__WHAT YOU NEED TO DO__:
Pick out the lines below that contain the string "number" and copy them all.

__PROVIDED DATA__:
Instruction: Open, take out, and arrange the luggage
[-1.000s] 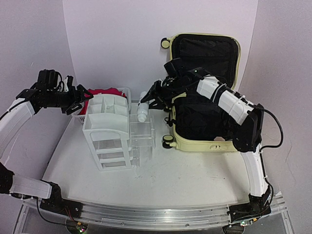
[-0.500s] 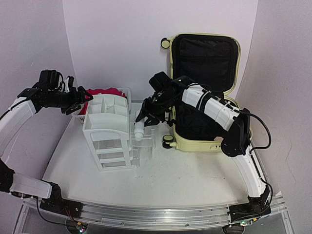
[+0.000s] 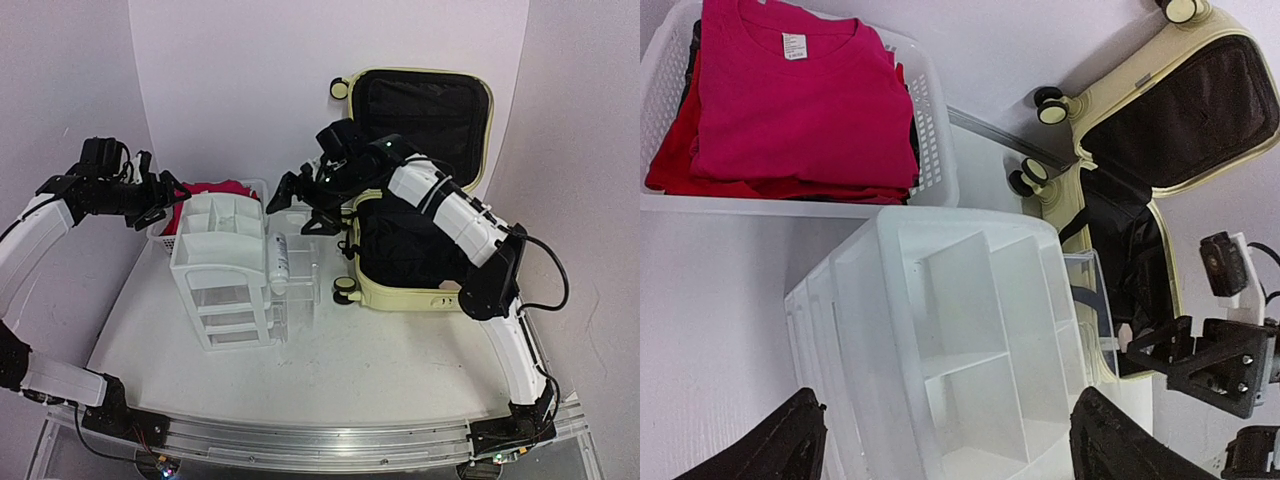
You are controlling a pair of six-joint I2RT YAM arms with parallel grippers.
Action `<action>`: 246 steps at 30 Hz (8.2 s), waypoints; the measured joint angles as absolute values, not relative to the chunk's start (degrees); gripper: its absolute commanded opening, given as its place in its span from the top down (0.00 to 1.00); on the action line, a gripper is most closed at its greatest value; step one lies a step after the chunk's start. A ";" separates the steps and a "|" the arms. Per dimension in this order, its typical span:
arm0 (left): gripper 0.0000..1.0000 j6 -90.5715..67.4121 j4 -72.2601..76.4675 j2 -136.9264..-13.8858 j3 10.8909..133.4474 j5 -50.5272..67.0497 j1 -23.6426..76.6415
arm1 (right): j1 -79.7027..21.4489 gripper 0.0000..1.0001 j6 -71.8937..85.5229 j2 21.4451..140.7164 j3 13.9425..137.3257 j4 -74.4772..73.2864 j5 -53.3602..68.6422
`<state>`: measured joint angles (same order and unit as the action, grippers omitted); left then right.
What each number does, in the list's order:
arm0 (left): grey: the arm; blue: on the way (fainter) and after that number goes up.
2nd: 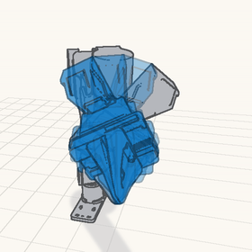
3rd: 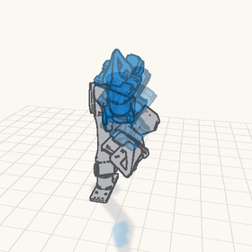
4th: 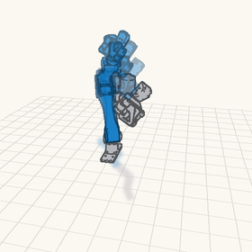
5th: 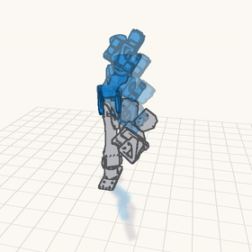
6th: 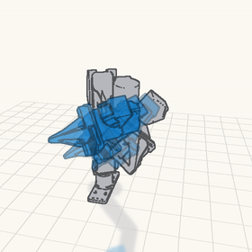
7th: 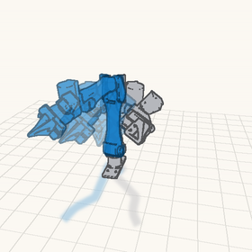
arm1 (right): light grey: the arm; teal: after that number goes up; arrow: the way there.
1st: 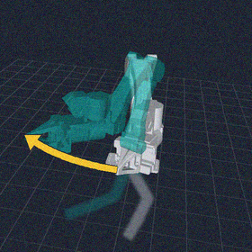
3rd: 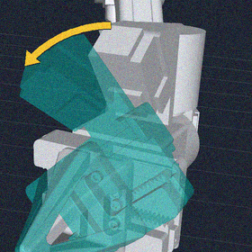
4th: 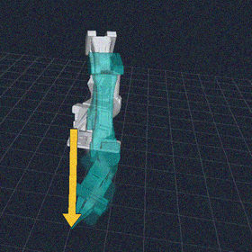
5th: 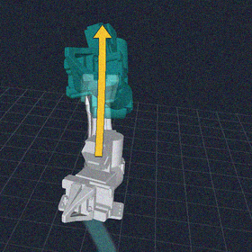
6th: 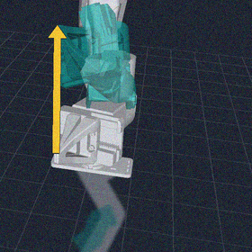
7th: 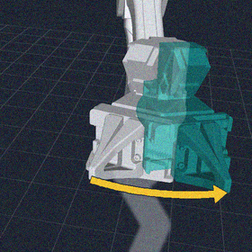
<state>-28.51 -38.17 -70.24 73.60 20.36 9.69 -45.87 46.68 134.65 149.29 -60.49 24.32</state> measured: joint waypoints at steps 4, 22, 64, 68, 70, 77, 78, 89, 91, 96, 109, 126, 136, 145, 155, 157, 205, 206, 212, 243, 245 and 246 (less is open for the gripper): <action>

__WRITTEN RESPONSE__:
What each number does, in the list's order:
arm0 (left): grey: the arm; blue: on the way (fainter) and after that number goes up.
arm1 (right): light grey: the arm; teal: after that number goes up; arrow: the way there.

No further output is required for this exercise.